'splitting strings by list of separators irrespective of order

I have a string text and a list names

  • I want to split text every time an element of names occurs.

text = 'Monika goes shopping. Then she rides bike. Mike likes Pizza. Monika hates me.'

names = ['Mike', 'Monika']

desired output:

output = [['Monika', ' goes shopping. Then she rides bike.'], ['Mike', ' likes Pizza.'], ['Monika', ' hates me.']]

FAQ

  • text does not always start with a names element. Thanks for VictorLee pointing that out. I dont care about that leading part but others maybe do, so thanks for the people answering "both cases"
  • The order of the separators within names is independend of their occurance in text.
  • separators within names are unique but can occur multiple times throughout text. Therefore the output will have more lists than names has strings.
  • text will never have the same unique names element occuring twice consecutively/<>.
  • Ultimately I want the output to be a list of lists where each split text slice corresponds to its separator, that it was split by. Order of lists doesent matter.

re.split() wont let me use a list as a separator argument. Can I re.compile() my separator list?


update: Thomas code works best for my case, but I noticed one caveat i havent realized before:

some of the elements of names are preceded by 'Mrs.' or 'Mr.' while only some of the corresponding matches in text are preceded by 'Mrs.' or 'Mr.'


so far:

names = ['Mr. Mike, ADS', 'Monika, TFO', 'Peter, WQR']
text1 = ['Mrs. Monika, TFO goes shopping. Then she rides bike. Mike, ADS likes Pizza. Monika, TFO hates me.']
text = str(text1)[1:-1]

def create_regex_string(name: List[str]) -> str:
    name_components = name.split()
    if len(name_components) == 1:
        return re.escape(name)
    salutation, *name = name_components
    return f"({re.escape(salutation)} )?{re.escape(' '.join(name))}"
    
regex_string = "|".join(create_regex_string(name) for name in names)
group_count = regex_string.count("(") + 1
fragments = re.split(f"({regex_string})", text)
if fragments:
    # ignoring text before first occurrence, not specified in requirements
    if not fragments[0] in names: 
        fragments = fragments[1:]
        result = [[name, clist.rstrip()] for name, clist in zip(
            fragments[::group_count+1],
            fragments[group_count::group_count+1]
        ) if clist is not None
    ]

print(result)
[['Monika, TFO', ' goes shopping. Then she rides bike.'], ['Mike, ADS', ' likes Pizza.'], ['Monika, TFO', " hates me.'"]]

error:

---------------------------------------------------------------------------
ValueError                                Traceback (most recent call last)
Input In [86], in <module>
    111     salutation, *name = name_components
    112     return f"({re.escape(salutation)} )?{re.escape(' '.join(name))}"
--> 114 regex_string = "|".join(create_regex_string(name) for name in mps)
    115 group_count = regex_string.count("(") + 1
    116 fragments = re.split(f"({regex_string})", clist)

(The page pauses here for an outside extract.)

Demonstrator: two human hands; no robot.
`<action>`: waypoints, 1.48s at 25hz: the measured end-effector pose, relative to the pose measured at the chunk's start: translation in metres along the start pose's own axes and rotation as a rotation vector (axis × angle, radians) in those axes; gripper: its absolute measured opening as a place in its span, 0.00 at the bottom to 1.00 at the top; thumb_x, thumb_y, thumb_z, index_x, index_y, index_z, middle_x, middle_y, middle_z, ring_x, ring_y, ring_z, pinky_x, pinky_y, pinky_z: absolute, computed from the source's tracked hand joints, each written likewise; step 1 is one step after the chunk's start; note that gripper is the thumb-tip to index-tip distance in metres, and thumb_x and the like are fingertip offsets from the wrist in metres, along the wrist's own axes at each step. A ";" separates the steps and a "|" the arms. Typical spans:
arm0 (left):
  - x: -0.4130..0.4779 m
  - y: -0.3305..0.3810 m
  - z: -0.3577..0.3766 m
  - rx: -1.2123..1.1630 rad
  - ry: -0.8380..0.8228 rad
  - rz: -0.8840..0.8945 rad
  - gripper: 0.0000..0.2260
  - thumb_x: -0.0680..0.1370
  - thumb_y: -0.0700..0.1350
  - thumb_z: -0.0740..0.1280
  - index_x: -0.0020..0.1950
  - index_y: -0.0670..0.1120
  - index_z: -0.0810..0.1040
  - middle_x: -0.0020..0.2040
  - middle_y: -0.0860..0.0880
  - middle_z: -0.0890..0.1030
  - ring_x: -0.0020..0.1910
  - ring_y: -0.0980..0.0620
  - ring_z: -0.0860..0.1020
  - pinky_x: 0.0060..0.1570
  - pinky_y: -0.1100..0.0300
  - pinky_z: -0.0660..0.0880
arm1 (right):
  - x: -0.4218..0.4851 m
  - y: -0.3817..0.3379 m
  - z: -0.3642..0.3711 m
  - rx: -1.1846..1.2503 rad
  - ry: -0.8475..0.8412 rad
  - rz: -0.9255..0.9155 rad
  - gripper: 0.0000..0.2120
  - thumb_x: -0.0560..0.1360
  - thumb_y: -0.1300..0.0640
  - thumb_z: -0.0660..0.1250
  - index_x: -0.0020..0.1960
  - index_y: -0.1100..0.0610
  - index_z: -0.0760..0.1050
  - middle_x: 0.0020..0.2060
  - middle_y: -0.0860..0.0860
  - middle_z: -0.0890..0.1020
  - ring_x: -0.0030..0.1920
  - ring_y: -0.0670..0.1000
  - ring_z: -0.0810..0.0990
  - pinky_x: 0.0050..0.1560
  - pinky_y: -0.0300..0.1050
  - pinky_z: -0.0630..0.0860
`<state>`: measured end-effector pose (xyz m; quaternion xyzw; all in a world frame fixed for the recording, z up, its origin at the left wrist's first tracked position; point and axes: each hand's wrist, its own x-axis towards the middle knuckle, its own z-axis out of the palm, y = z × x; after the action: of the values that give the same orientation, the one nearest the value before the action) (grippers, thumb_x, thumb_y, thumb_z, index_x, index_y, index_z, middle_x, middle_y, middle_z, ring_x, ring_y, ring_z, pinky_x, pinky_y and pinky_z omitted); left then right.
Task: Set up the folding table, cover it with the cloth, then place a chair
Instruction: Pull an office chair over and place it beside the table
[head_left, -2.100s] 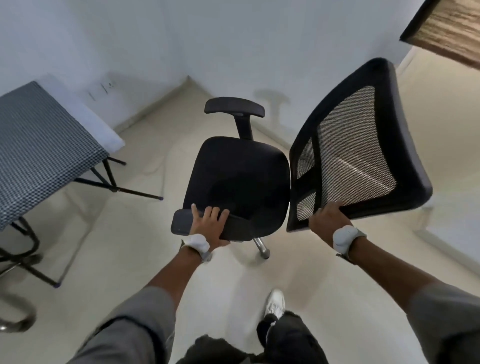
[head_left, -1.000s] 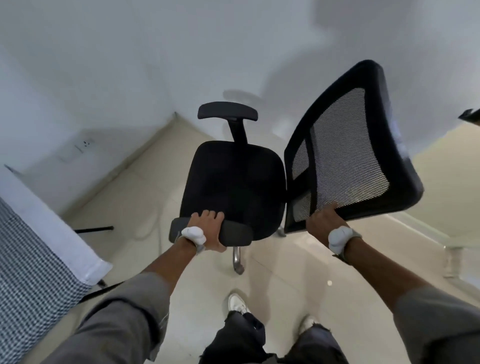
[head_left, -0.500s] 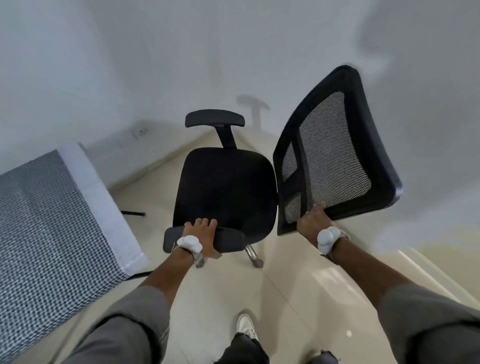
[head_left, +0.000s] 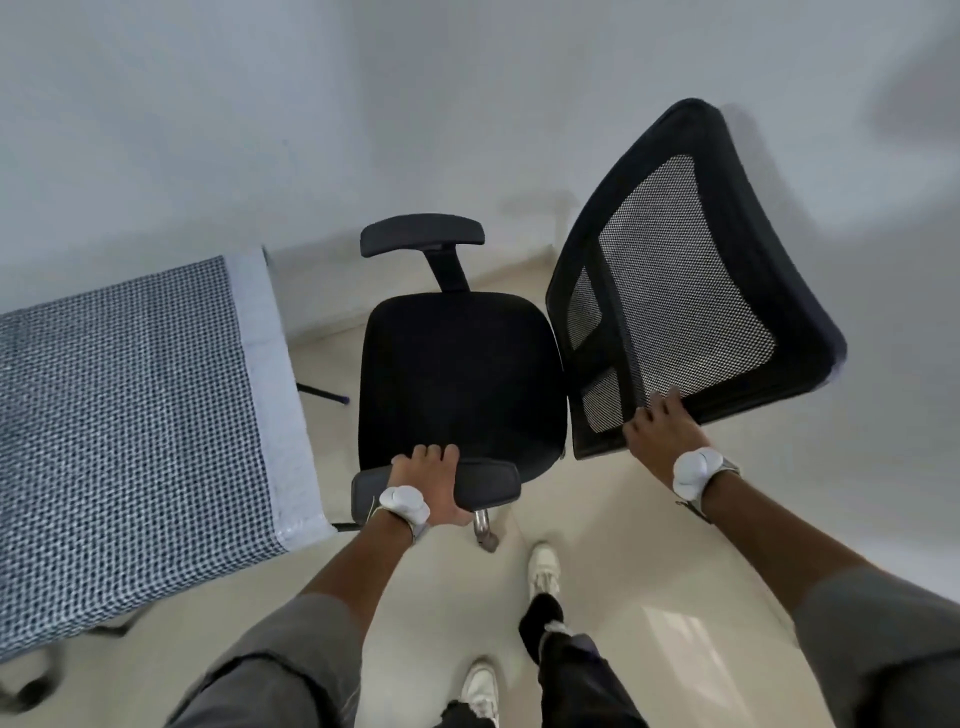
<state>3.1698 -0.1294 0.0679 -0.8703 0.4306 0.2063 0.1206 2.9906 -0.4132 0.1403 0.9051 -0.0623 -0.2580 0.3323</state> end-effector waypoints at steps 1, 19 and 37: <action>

Input In [86], in <genexpr>(.0)
    111     salutation, *name = name_components
    112     return f"({re.escape(salutation)} )?{re.escape(' '.join(name))}"
--> 114 regex_string = "|".join(create_regex_string(name) for name in mps)
    115 group_count = regex_string.count("(") + 1
    116 fragments = re.split(f"({regex_string})", clist)

Input In [86], in create_regex_string(name)
    109 if len(name_components) == 1:
    110     return re.escape(name)
--> 111 salutation, *name = name_components
    112 return f"({re.escape(salutation)} )?{re.escape(' '.join(name))}"

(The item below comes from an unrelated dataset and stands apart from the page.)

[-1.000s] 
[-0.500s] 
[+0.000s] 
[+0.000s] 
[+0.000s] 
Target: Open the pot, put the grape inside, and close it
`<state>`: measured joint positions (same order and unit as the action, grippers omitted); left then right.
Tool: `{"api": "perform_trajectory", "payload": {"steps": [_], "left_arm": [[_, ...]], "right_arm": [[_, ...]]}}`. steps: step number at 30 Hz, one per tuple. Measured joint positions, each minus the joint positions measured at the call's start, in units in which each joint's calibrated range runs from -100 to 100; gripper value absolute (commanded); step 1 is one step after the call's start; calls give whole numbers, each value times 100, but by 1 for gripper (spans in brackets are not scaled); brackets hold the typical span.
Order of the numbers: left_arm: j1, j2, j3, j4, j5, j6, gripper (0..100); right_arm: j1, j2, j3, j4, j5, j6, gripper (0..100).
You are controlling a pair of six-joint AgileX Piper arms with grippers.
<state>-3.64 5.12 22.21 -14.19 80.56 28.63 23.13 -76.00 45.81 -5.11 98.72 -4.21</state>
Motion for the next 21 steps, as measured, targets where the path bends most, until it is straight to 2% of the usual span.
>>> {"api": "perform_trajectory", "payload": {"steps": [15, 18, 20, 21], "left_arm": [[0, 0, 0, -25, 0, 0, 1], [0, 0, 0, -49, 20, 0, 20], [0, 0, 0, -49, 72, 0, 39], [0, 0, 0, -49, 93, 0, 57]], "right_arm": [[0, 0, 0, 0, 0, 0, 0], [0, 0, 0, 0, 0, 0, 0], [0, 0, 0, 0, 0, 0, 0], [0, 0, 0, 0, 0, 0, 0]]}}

ValueError: not enough values to unpack (expected at least 1, got 0)


Solution 1:[1]

If you are looking for a way to use regular expressions, then:

import re

def do_split(text, names):
    joined_names = '|'.join(re.escape(name) for name in names)

    regex1 = re.compile('(?=' + joined_names + ')')
    strings = filter(lambda s: s != '', regex1.split(text))

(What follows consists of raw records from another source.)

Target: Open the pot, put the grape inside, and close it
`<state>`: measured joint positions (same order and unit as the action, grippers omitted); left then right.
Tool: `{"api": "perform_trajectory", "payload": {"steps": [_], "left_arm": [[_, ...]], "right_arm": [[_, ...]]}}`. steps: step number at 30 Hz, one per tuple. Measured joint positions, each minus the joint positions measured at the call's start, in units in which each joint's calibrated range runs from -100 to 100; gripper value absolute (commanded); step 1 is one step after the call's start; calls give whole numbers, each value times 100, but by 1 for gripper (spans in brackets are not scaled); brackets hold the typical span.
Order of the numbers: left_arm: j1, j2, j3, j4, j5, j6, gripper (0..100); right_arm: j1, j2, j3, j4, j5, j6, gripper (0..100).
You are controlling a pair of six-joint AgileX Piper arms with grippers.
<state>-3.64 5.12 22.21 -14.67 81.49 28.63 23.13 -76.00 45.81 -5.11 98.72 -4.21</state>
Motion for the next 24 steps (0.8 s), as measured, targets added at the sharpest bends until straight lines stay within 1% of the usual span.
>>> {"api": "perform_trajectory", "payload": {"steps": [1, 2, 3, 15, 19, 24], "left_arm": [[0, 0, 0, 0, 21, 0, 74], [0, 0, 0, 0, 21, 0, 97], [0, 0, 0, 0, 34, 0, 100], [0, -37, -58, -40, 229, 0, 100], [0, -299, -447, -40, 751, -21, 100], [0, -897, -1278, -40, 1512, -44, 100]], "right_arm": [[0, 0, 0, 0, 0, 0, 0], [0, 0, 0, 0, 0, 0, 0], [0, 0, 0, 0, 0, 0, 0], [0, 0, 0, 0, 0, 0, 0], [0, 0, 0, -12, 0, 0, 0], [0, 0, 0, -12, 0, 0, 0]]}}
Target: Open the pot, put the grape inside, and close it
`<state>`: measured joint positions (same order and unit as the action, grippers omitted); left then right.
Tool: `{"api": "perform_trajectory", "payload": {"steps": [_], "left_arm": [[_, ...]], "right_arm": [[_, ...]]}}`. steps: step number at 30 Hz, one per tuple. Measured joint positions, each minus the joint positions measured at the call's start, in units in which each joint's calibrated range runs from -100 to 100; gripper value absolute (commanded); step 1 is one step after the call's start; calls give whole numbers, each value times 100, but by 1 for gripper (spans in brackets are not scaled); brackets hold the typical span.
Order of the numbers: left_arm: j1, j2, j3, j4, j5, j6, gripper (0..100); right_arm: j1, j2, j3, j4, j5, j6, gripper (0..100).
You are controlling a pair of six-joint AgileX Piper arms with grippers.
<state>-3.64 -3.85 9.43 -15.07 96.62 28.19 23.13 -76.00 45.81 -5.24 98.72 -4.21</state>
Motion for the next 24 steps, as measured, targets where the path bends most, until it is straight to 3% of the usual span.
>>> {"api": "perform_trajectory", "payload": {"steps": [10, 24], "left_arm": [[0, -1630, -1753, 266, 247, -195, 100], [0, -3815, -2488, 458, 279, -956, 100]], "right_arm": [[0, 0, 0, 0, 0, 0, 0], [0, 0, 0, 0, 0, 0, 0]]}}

    regex2 = re.compile('(' + joined_names + ')')
    return [list(filter(lambda s: s != '', regex2.split(s.rstrip()))) for s in strings]

text = 'Monika goes shopping. Then she rides bike. Mike likes Pizza. Monika hates me.'
names = ['Mike', 'Monika']
print(do_split(text, names))

Prints:

[['Monika', ' goes shopping. Then she rides bike.'], ['Mike', ' likes Pizza.'], ['Monika', ' hates me.']]

Explanation

First we dynamically create a regex regex1 from the past names argument to be:

(?=Mike|Monika)

When you split the input on this you, because any of the passed names may appear at the beginning or end of the input, you could end up with empty strings in the result and so we will filter those out and get:

['Monika goes shopping. Then she rides bike. ', 'Mike likes Pizza. ', 'Monika hates me.']

Then we split each list on:

(Mike|Monika)

And again we filter out any possible empty strings to get our final result.

The key to all of this is that when our regex on which we split contains a capture group, the text of that capture group is also returned as part of the resulting list.

Update

You did not specify what should occur if the input text does not being with one of the names. On the assumption that you might want to ignore all of the string until you find one of the names, then check out the following version. Likewise, if the text does not contain any of the names, then the updated code will just return an empty list:

import re

def do_split(text, names):
    joined_names = '|'.join(re.escape(name) for name in names)

    regex0 = re.compile('(' + joined_names + ')[\s\S]*')
    m = regex0.search(text)
    if not m:
        return []
    text = m.group(0)

    regex1 = re.compile('(?=' + joined_names + ')')
    strings = filter(lambda s: s != '', regex1.split(text))

    regex2 = re.compile('(' + joined_names + ')')
    return [list(filter(lambda s: s != '', regex2.split(s.rstrip()))) for s in strings]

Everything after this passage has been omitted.